▸ Problem statement: Within the material below, count every line with the string "translucent". Give no more than the number.

▸ Dataset records:
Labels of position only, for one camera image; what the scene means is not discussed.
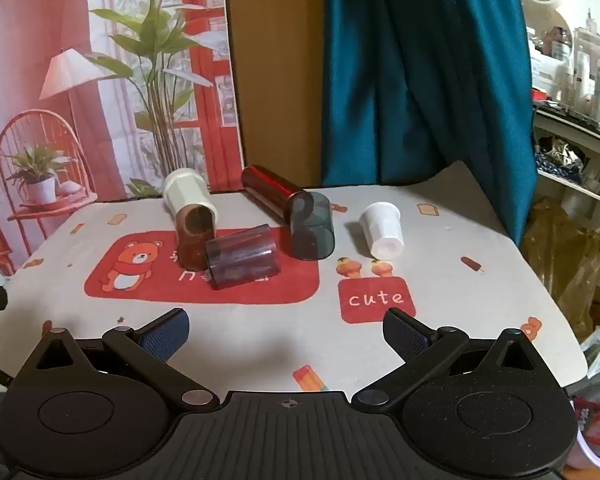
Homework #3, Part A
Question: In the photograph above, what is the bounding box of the purple translucent cup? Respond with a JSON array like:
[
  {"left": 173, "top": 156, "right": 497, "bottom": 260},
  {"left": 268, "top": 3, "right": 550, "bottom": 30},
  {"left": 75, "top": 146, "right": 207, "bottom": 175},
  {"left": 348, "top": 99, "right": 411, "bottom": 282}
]
[{"left": 204, "top": 223, "right": 284, "bottom": 291}]

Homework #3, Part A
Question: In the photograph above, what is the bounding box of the teal curtain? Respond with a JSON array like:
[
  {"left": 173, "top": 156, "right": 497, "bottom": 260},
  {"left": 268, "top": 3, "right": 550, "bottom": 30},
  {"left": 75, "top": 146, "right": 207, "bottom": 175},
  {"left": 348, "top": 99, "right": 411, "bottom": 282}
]
[{"left": 321, "top": 0, "right": 538, "bottom": 248}]

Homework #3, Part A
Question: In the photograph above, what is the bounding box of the amber translucent cup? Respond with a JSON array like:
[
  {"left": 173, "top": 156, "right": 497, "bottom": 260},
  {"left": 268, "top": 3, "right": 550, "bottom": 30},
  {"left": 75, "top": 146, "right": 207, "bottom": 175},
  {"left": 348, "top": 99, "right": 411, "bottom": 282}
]
[{"left": 175, "top": 203, "right": 216, "bottom": 271}]

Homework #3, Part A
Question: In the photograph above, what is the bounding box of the printed wall cloth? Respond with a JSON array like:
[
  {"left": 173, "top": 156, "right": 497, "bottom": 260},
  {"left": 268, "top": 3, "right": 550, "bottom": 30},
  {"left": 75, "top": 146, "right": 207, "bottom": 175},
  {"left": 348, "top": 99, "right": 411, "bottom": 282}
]
[{"left": 0, "top": 0, "right": 246, "bottom": 278}]

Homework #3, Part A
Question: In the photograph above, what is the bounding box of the dark grey translucent cup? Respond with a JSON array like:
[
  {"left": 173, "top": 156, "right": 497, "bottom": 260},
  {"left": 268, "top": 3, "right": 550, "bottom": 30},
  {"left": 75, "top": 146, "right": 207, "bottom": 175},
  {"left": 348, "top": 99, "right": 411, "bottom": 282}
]
[{"left": 285, "top": 190, "right": 336, "bottom": 261}]

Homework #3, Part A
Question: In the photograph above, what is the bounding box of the red snack packet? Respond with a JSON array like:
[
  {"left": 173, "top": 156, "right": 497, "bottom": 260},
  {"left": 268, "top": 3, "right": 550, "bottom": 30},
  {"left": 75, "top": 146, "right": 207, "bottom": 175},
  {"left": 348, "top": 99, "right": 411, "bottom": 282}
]
[{"left": 571, "top": 396, "right": 600, "bottom": 450}]

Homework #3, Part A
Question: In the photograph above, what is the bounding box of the red translucent cup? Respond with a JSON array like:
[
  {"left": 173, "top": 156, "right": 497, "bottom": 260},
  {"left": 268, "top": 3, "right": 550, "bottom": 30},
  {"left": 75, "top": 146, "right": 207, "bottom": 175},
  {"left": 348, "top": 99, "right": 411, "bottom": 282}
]
[{"left": 241, "top": 164, "right": 307, "bottom": 221}]

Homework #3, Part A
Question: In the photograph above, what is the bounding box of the printed bear tablecloth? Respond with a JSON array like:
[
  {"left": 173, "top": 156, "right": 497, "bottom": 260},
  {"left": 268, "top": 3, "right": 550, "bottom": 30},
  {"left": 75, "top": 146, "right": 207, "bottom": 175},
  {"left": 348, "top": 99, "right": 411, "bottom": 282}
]
[{"left": 0, "top": 160, "right": 588, "bottom": 413}]

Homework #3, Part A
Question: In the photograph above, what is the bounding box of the yellow plastic bag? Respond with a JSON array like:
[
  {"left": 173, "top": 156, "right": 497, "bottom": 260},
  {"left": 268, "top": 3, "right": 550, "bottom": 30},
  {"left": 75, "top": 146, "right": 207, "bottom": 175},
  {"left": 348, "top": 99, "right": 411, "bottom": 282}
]
[{"left": 521, "top": 196, "right": 600, "bottom": 328}]

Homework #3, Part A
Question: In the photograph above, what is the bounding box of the row of cosmetic bottles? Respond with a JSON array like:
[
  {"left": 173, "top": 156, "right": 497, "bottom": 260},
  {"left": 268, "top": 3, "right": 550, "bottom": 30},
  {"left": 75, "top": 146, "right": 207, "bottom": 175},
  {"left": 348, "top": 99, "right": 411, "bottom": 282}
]
[{"left": 529, "top": 9, "right": 600, "bottom": 127}]

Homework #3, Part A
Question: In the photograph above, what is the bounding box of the pile of snack packets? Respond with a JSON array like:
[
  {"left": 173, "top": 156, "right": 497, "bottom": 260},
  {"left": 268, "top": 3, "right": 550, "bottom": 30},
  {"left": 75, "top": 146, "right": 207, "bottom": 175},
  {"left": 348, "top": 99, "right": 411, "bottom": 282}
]
[{"left": 535, "top": 136, "right": 597, "bottom": 177}]

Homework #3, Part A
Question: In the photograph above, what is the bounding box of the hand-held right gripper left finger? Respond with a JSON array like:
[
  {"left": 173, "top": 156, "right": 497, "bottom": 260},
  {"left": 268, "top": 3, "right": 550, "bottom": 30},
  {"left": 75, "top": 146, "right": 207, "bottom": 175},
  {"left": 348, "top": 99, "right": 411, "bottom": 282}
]
[{"left": 10, "top": 307, "right": 221, "bottom": 413}]

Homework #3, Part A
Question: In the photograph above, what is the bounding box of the pink plastic bowl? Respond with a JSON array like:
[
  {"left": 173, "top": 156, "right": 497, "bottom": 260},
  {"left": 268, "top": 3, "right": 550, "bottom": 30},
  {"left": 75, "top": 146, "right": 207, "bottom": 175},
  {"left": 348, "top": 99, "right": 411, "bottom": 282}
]
[{"left": 566, "top": 439, "right": 600, "bottom": 472}]

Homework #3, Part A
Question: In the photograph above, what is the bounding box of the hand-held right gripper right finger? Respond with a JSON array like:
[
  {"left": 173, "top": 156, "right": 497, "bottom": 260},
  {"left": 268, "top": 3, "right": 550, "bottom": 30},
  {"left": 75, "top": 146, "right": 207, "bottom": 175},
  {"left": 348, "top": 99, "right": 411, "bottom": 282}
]
[{"left": 351, "top": 307, "right": 568, "bottom": 413}]

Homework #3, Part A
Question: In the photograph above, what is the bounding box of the white ribbed cup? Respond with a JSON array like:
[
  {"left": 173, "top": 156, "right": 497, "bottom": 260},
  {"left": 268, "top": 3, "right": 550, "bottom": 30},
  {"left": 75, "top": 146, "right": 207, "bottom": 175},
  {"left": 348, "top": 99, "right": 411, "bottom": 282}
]
[
  {"left": 358, "top": 202, "right": 406, "bottom": 261},
  {"left": 163, "top": 168, "right": 219, "bottom": 226}
]

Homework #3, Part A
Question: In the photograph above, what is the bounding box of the white shelf cart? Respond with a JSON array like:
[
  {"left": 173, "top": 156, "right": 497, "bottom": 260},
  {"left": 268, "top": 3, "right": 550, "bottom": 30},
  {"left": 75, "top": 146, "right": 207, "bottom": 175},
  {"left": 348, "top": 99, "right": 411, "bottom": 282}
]
[{"left": 532, "top": 102, "right": 600, "bottom": 203}]

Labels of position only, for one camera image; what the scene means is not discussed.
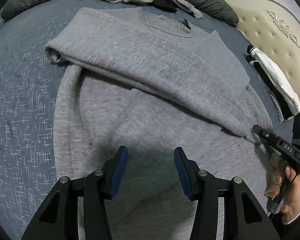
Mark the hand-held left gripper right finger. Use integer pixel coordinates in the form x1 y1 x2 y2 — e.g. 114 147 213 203
174 147 280 240

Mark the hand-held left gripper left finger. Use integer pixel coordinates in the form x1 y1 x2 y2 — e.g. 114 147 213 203
21 145 129 240

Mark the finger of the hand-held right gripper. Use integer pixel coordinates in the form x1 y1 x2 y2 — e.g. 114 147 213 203
251 124 278 145

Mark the grey knit sweater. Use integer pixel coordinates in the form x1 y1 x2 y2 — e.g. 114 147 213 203
44 6 278 240

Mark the person's right forearm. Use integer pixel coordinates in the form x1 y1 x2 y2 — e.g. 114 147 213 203
271 204 300 240

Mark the person's right hand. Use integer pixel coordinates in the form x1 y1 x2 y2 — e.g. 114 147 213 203
264 152 300 223

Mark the folded light grey garment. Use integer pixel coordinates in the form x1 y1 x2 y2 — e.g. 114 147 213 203
270 92 285 123

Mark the cream tufted headboard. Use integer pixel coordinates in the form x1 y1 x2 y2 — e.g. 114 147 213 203
217 0 300 115

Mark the bed with blue sheet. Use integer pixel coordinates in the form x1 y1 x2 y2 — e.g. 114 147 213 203
0 0 300 240

▸ Reply to the exercise: 4